Teściowa
-
Tak. Ja jestem na ścieżce wojennej z teściami od momemtu jak powiedzieliśmy im że zamierzamy się pobrać. Raz jest lepiej raz gorzej. Generalnie staram się jak mogę utrzymać pozory dla dobra mojego Syna.
Wiadomość wyedytowana przez autora: 1 czerwca 2017, 21:53
-
Też chętnie poznam radę na rodzeństwo. Moja wojna toczy się już 4 lata. Nic tej dziewusze nie zrobiłam, a ona jest po prostu nienormalna. Jak mieszkałam z nimi raptem 2 miesiące to po skończeniu remontu wyprowadziliśmy się w środku nocy bo już miałam dość. Pretensje o to że posprzątane, ugotowane, że korzystam z łazienki i kuchni. Potem ciągłe gadanie mojemu mężowi że jestem zła okropna i ma mnie zostawić. Nawet na naszym ślubie powiedziała że mnie nie lubi i współczuje bratu że związał się z kimś takim. Teraz bierze ślub i ma pretensje że nie przyjdziemy na wesele na 3 tyg przed terminem porodu. Szkoda że ja szybciej miałam wyznaczony termin porodu niż oni datę ślubu. Wymaga od mojego M żeby zostawił mnie samą w domu, bo jego obowiązkiem jest być na weselu, bo przecież są rodziną. No najwidoczniej ja i mój jeszcze nienarodzony synek rodziną nie jesteśmy. Też już nie wiem co robić z tą dziewczyną.
-
Olej! Skoro ma jakiś problem to niech go sama rozwiąże. Najważniejsze żeby tylko twój facet nie dał się zbuntować przeciwko tobie.
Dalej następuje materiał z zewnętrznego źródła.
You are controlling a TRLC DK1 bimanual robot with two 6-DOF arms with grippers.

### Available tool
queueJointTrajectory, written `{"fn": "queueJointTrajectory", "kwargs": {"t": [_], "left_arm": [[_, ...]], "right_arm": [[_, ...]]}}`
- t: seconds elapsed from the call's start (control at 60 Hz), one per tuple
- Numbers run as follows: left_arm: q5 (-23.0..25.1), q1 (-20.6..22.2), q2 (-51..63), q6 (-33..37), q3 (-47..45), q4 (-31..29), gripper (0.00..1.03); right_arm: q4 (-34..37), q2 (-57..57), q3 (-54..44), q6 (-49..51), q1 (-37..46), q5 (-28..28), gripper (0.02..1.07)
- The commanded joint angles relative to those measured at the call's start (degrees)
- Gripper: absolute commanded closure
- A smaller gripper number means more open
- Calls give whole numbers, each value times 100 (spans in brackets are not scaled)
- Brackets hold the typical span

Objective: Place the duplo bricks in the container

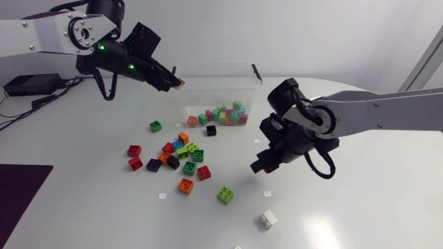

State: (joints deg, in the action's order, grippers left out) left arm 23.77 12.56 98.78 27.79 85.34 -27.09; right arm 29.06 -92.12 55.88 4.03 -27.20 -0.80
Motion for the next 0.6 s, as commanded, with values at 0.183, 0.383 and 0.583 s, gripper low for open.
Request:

Nie przejmuj się, może za kilka lat jej przejdzie. Najlepiej to by było gdyby twój mąż jej przygadał żeby przestała, bonmoze on jest jakimś autorytetem dla niej.Córeczka 12.2017
Córeczka 08.2019 -
Mój mąż to już nie ma siły z nią rozmawiać. Próbował rozmawiać, tłumaczyć a do niej jak grochem o ściane. Nawet mój teściu go popiera, a księżniczka w swoim świecie żyje i uważa że wszyscy są przeciwko niej a tylko ona ma rację. Dorosła kobieta a zachowuje się jak dziecko, wiek to jednak tylko liczba.
-
Stokrotka bardzo współczuję. Baby to chyba z natury trochę wredne stworzenia. Myślę że na siostrę męża nie ma innej rady jak tylko oko za oko. Może to prymitywne ale takie jak ona inaczej nigdy nie odpuszczą. Najlepiej jakbys w dniu ślubu wzięła wiązankę i poszla pod Kościół razem z mężem i niech potem nie gada że on wogole nie przyszedł przez Ciebie. Pewnie rodzina poprze wasze zdanie że w zaawansowanej ciąży to małżeństwo nie powinno po weselach biegać. To ją trochę uciszy.
-
Laurka. Z tego co mi wiadomo to każdy ma prawo założyć wątek jaki mu się podoba i dziewczyna to zrobiła. Na tym forum jest wiele tematów które się powtarzają, a żeś się akurat tego uczepiła. Wyluzuj i nie spinaj się. Nikt Ci nie karze tu wchodzić i czytać.
magda_lena86. Na ślub idziemy na pewno. Zwłaszcza że jest na miejscu. I gdyby wesele też robili tutaj a nie w pizdu dalej to pewnie też byśmy poszli na ten obiad chociaż, a takto ogarnięcie osoby która w razie "w" zawiezie mnie do szpitala, wstępując po torby to między 1-2 h.